Although the acting is good, the plot itself suffers from its inability to create a point of real empathy among the primary characters. With the exception of Irons's Old Man, the remaining characters are pretentious and self-indulgent. They struggle in a morass created by bad decisions they've made. Decisions that are concerns of vanity. It is that ego-trip that makes it difficult to care about these men.
That said, I found what little connection that I had as an exercise in intellectual acknowledgement. At one point Cooper's Jansen tells his wife, Dora (Zoe Saldana): "I'm not who I thought I was ... and I'm terrified that I never will be." I get that. I get it deep down and in painful places. Everyone goes through a crises of identity at some point, as we try to figure out how we got HERE and how do we get out again. There is that point in The Words, the point at which Jansen decides to publish the found manuscript as his own, where the movie-goer may divorce herself from the action on screen. For all that I LOVED and LUSTED after Kiernan's writing ability if I found an unpublished manuscript tomorrow, I wouldn't slap my name on it and call it my own.
That disconnect is partially the fault of the frame narrative, we don't get to know the characters well enough to empathize with them because there simply isn't room in the story. It all centers around one very particularly potent moment enacted and reflected between narratives. The moment, the decision, shadows everything that comes after. The other failure is the lack of a clear ending. It's left open to interpretation: is Jansen a surrogate for Hammond. Is The Words a confession? It's all left up to the viewer to decide, although I believe that The Words is indeed Hammond's admission of guilt.
The Words is an interesting film. I wonder if it is more interesting because I write. Perhaps it is more interesting than it should be because once I would have sold myself to write just like Caitlin Kiernan.
Writing is a curious endeavor. A writer is always in search of the right words to reveal some ever shifting truth. It's a difficult undertaking.

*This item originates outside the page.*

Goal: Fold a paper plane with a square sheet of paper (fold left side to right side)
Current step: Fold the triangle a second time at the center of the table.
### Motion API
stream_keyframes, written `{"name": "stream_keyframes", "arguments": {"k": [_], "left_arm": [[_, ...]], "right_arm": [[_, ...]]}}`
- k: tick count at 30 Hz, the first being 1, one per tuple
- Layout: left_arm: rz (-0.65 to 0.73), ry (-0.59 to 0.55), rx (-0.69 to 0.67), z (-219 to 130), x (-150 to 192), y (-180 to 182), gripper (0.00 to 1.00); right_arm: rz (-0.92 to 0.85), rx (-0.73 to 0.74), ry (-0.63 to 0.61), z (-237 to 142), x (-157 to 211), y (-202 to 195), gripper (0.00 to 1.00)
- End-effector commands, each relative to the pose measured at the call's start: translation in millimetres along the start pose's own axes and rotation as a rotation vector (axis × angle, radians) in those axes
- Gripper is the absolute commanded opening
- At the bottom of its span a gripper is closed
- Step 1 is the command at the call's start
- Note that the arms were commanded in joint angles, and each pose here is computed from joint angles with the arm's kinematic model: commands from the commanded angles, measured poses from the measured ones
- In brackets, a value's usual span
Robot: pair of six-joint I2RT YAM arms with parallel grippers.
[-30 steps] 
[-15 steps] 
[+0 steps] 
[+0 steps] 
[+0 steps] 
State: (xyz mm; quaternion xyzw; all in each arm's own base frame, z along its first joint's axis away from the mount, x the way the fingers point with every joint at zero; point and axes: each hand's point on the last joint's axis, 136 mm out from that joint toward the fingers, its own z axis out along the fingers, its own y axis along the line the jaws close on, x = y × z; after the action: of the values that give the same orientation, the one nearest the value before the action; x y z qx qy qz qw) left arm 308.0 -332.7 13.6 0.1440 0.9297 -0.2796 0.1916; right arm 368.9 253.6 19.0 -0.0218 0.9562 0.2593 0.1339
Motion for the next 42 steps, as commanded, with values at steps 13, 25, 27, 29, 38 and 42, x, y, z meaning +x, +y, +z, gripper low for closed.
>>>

It's personal, subjective, and left at the mercy of the capricious whims of the reading public. Writing is like lightening in a bottle: equal parts talent, skill, and magic. When I read Kiernan or Nikki Gemmel, or some other author who has successfully harnessed that lightening, I wonder what's the point? How do I go on in the face of someone else's success? And not just any success. How do you go on when you read something that is everything you've ever wanted to write? And maybe that's the point of the movie's ending. Maybe the impetus to write and to create is an unanswerable question. As The Old Man tells us, maybe we just do our best and hope that we can live with it. Whether that is enough is always open to interpretation.